• [Activity]:
In the listing that follows, how many lines include the string "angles"? Reply with only the number.

Record excerpts: Begin

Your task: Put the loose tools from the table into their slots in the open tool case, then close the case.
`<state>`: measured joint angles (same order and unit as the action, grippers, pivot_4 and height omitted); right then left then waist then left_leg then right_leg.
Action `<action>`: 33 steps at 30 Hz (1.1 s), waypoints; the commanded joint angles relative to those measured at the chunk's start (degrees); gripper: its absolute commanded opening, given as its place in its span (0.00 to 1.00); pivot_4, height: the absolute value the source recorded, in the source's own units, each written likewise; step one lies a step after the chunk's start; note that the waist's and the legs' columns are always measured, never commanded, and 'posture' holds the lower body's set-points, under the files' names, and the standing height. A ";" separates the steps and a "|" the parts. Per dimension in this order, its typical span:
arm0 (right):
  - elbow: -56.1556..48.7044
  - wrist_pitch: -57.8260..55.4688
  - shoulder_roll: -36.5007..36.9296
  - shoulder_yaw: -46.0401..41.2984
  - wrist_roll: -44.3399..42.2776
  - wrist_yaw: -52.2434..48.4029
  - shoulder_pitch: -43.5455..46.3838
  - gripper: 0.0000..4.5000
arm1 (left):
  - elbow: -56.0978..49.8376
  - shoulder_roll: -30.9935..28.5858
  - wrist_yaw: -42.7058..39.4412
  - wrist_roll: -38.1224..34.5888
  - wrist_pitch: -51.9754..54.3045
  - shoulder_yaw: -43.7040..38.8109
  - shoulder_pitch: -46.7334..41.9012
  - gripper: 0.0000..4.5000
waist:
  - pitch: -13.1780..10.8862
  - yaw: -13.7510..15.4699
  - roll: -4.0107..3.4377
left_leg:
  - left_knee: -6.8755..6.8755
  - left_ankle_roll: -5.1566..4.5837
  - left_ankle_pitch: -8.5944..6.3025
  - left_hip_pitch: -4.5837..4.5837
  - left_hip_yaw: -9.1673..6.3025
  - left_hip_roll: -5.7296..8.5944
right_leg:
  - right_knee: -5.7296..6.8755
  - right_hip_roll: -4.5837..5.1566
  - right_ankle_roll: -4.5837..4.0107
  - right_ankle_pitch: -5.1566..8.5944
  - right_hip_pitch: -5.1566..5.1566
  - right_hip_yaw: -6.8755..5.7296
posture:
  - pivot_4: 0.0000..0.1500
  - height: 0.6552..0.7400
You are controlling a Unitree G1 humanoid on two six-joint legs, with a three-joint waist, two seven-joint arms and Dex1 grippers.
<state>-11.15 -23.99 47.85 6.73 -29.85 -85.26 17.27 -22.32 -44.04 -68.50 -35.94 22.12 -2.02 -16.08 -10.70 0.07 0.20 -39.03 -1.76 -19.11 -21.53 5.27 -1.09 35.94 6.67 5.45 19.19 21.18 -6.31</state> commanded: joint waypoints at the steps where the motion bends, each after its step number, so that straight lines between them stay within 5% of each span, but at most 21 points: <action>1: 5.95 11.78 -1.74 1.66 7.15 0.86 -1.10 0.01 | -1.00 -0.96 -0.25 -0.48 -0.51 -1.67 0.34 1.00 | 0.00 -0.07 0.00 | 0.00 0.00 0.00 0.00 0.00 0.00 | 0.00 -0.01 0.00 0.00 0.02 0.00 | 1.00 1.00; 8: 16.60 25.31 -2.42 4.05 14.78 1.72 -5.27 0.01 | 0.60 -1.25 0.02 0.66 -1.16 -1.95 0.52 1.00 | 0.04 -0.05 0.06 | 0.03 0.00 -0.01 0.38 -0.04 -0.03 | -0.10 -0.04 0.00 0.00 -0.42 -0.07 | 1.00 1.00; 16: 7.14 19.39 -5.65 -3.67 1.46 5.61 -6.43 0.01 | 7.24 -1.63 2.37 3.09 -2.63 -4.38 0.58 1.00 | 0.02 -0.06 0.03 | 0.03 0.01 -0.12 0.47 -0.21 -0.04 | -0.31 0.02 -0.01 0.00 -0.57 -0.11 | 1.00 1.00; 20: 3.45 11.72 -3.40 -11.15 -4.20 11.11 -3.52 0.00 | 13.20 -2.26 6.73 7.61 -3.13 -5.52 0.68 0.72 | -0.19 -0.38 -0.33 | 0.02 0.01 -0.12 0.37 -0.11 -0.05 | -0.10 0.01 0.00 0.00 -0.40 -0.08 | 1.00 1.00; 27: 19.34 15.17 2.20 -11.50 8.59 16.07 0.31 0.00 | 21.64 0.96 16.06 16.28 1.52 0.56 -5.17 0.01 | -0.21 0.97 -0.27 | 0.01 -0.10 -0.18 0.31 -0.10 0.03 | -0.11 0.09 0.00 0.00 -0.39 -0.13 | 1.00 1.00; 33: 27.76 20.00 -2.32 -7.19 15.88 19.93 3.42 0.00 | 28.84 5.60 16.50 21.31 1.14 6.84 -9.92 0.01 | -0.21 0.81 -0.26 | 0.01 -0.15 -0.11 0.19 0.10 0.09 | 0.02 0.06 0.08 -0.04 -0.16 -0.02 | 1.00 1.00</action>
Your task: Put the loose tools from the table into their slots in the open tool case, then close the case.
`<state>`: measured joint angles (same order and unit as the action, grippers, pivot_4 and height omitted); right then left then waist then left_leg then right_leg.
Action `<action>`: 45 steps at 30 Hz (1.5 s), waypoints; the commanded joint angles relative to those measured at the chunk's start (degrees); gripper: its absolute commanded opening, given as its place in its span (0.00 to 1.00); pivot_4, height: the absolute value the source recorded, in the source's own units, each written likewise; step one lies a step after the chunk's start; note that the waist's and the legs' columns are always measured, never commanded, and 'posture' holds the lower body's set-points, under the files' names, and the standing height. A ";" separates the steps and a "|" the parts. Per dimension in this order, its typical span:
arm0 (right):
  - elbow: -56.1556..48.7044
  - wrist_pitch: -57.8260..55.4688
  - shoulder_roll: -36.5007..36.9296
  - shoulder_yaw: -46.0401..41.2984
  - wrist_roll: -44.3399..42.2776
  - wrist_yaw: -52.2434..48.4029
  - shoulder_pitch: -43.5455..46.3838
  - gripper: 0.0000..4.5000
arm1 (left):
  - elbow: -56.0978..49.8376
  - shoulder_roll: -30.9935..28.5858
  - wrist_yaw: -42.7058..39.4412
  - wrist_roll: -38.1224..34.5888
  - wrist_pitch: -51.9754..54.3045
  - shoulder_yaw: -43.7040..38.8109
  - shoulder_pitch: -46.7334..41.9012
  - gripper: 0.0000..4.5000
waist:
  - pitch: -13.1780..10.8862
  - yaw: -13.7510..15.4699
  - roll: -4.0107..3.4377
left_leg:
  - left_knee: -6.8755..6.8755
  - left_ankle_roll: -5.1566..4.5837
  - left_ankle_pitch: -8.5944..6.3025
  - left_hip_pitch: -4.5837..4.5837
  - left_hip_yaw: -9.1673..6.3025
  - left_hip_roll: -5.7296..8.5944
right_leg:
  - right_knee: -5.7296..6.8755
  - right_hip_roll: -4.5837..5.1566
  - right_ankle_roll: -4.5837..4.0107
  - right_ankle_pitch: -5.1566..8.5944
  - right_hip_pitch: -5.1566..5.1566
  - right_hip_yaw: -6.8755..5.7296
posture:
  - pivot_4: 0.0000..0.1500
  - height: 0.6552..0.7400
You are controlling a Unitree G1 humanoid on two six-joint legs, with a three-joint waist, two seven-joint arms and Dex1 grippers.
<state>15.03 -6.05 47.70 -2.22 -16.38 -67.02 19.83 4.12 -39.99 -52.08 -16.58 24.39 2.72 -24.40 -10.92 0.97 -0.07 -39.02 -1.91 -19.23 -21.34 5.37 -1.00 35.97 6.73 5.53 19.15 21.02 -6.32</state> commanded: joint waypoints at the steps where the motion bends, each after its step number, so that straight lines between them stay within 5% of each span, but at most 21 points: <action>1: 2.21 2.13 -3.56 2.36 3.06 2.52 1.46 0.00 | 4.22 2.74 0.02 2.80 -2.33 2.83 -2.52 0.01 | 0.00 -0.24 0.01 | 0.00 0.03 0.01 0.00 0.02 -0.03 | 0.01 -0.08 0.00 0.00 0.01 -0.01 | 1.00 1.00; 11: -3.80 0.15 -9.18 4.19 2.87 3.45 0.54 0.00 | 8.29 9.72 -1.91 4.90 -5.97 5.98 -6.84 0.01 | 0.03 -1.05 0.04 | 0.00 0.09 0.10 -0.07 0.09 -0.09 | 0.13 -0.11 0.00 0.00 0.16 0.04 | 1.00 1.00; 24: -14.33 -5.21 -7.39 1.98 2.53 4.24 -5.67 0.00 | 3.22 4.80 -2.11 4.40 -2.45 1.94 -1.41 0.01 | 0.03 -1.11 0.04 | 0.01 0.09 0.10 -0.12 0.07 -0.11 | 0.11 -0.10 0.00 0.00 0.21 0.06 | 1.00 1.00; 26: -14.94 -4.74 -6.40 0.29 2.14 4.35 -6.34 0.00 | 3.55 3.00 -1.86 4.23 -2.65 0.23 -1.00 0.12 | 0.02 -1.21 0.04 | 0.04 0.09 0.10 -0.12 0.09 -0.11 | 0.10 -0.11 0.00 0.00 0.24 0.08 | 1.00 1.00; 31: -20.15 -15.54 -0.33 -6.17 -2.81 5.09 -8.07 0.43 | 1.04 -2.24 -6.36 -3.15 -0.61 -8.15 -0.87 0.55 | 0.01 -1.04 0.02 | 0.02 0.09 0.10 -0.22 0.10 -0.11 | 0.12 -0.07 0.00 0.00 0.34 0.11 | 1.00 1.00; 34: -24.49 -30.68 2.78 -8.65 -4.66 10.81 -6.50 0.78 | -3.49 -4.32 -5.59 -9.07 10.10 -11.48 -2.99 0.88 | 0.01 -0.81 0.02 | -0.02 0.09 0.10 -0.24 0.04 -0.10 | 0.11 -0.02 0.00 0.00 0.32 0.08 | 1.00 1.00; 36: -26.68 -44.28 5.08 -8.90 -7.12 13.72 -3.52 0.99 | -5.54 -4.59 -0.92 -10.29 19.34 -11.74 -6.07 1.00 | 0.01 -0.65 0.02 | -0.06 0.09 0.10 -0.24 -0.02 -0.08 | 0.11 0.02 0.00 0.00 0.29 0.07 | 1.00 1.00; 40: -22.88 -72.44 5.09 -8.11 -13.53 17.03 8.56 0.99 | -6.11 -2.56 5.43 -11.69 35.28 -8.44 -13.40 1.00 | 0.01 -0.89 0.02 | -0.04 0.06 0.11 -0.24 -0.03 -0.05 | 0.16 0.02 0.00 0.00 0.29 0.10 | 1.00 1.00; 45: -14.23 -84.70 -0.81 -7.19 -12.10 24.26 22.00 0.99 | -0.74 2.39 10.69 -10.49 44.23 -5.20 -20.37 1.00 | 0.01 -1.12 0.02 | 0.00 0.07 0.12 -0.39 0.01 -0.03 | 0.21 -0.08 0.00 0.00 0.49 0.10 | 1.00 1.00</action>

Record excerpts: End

• [Result of the task]:
4